Do not buy this phone - camera poor (very slowly 1 - 2 picture/minute and not quality pictures in dark areas), wifi has very low signal, very long time charging (max. 200 mA only) ...


----------



## ronbo76 (Jan 14, 2010)

klenovcok said:


> Do you know how to make a hard reset of Sunno HDi (with buttons not inside Windows). Here is mentioned only how to flash a new english ROM but I have inside ROM in other language and  I would like to have back my original 6.5, please !!! help

Click to collapse



You should be able to find a ROM in your native language and use the procedures/download available in my post within this thread: http://forum.xda-developers.com/showpost.php?p=4963387&postcount=173

The ROM will need to be an IMG file and you will need an XP computer to do the flash. The best thing that I like about this flash method is that you do not have to turn on the phone or do a hard reset prior to flashing it. 

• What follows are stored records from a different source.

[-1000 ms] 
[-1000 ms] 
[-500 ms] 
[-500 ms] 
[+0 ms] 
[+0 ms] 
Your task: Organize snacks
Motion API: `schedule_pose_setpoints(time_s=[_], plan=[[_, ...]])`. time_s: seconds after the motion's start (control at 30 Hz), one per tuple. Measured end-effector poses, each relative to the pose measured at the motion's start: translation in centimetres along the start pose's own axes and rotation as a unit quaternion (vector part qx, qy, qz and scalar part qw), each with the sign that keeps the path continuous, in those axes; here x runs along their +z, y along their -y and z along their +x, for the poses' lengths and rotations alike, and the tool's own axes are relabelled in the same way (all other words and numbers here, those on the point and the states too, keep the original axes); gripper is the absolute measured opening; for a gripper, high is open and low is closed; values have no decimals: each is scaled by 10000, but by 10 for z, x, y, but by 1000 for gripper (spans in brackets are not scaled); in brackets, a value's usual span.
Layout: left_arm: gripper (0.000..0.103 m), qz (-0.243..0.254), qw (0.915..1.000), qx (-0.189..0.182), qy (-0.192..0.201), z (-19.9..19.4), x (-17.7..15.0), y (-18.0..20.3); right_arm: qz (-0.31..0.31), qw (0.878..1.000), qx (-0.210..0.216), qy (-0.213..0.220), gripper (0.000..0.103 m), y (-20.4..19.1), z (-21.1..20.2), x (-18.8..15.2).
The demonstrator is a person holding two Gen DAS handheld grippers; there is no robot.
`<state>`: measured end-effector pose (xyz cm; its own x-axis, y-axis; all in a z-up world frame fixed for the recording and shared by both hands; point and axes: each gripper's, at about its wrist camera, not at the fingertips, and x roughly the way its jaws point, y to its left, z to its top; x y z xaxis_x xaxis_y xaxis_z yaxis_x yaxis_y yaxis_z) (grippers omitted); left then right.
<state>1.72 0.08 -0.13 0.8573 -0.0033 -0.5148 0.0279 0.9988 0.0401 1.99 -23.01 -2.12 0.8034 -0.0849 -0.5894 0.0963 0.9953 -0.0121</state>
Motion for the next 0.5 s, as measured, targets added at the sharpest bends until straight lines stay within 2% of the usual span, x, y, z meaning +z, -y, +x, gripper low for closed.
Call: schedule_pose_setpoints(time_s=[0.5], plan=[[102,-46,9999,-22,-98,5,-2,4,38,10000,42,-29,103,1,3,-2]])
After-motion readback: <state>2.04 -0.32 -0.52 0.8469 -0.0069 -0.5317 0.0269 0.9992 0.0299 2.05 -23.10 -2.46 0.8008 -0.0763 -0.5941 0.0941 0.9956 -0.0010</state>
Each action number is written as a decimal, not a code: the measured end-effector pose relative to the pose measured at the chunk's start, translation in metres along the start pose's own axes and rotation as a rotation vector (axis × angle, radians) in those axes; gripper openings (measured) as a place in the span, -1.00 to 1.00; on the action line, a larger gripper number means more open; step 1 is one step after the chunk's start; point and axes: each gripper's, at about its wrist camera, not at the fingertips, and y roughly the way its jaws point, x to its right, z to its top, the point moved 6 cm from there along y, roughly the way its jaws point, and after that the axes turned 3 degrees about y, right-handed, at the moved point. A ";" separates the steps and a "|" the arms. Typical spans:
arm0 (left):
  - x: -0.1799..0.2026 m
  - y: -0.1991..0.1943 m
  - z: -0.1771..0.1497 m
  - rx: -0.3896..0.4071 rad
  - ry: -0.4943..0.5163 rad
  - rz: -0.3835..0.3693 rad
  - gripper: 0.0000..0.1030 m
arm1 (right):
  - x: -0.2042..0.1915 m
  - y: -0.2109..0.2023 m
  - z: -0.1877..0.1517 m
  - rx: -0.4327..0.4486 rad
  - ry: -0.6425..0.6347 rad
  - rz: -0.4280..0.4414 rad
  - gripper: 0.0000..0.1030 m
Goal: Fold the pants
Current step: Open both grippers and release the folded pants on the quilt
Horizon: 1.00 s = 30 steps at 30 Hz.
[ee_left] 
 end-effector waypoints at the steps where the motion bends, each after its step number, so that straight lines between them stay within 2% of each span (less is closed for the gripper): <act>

Worst case (assuming you don't do something stupid that bricks your phone), you could use the download in that link and flash your phone to WM6.5 in English. Be careful to follow all the steps and make sure you read everything prior to doing the flash so as to ensure that you understand fully what you're going to do.

No guarantees but at least if you follow the listed steps you could have a phone with WM6.5 in English. . .


----------



## ronbo76 (Jan 14, 2010)

illbeback said:


> make sense.
> tnx for the wise advices!

Click to collapse



I just got back from a long driving trip and found a nice way of charging my phone using a cigarette lighter USB charger and the USB cable that came with my Clone. I remembered that long ago I had received a cigarette lighter USB charger (see http://cgi.ebay.com/500mAh-Car-Cigarette-Lighter-to-USB-Charger-for-MP3-Mp4_W0QQitemZ130293033992 for an example of what the plug looks like). Prior to the trip, I tried the charger and it worked perfectly.

I would recommend starting your vehicle first with the USB charger plugged into your cigarette lighter prior to connecting your Clone via the USB charging cable. Then once your car is running steady, plug this cable into the cigarette charging USB port. You want to make sure that the little light on the cigarette charging plug is lit before plugging in the cable.

I tested this configuration with a dead battery and a battery with less than 10 percent charge left.

In the first case, I let the phone charge for two minutes and turned on the phone. The Clone powered on as per normal and I turned on the GPS followed by activating iGO8. I was able to drive, charge the phone and use the GPS/iGO8 while I drove. The phone charged normally and I could even tell from iGO8's battery meter what percentage the phone was charging to.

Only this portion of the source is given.